What lines in the data hold the string "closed"? Show them.

'''

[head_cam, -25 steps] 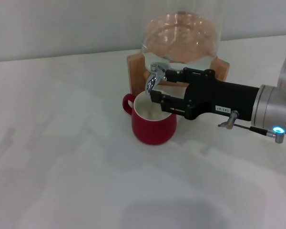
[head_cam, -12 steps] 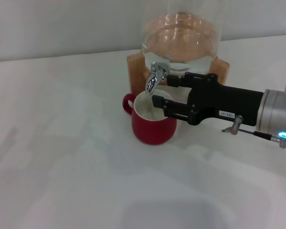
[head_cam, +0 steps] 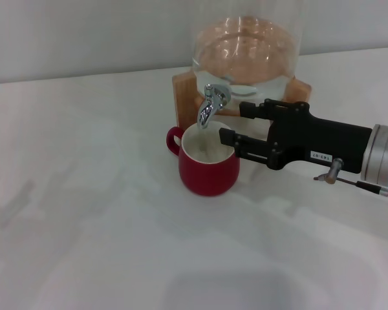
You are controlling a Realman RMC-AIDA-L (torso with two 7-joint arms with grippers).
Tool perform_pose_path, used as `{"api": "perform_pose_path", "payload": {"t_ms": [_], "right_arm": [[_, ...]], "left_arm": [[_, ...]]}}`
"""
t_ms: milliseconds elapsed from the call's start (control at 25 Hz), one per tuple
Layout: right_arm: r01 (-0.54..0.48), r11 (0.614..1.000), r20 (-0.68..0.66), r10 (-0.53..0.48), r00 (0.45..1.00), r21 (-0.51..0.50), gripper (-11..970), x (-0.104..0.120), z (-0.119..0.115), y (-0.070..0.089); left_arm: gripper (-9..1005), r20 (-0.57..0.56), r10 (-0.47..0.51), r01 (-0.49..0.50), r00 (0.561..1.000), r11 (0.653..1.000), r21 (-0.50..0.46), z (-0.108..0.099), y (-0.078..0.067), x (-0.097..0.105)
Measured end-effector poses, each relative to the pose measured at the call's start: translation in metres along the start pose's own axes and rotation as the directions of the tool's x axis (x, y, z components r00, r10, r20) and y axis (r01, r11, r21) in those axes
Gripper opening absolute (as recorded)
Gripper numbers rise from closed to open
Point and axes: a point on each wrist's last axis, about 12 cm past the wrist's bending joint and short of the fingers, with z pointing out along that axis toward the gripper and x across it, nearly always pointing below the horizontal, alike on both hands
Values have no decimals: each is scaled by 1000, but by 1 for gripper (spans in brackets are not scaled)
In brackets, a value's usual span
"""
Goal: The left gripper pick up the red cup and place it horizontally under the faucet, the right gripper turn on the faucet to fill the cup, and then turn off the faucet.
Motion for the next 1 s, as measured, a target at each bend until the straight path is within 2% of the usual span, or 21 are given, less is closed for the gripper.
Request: {"api": "perform_pose_path", "payload": {"t_ms": [520, 1000], "right_arm": [[-2, 1000, 3, 2, 1000, 5, 631, 0, -1, -2], [-9, 999, 18, 10, 1000, -35, 631, -1, -2, 1]], "left_arm": [[881, 17, 4, -4, 1000, 1000, -14, -1, 4, -4], [880, 11, 6, -6, 1000, 1000, -15, -1, 4, -4]]}}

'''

ANSWER SPACE:
Gripper numbers rise from closed to open
Motion for the next 1 s, as measured, a target at each bend until the straight path is within 2% of the usual span, or 21 are given, less is closed for the gripper.

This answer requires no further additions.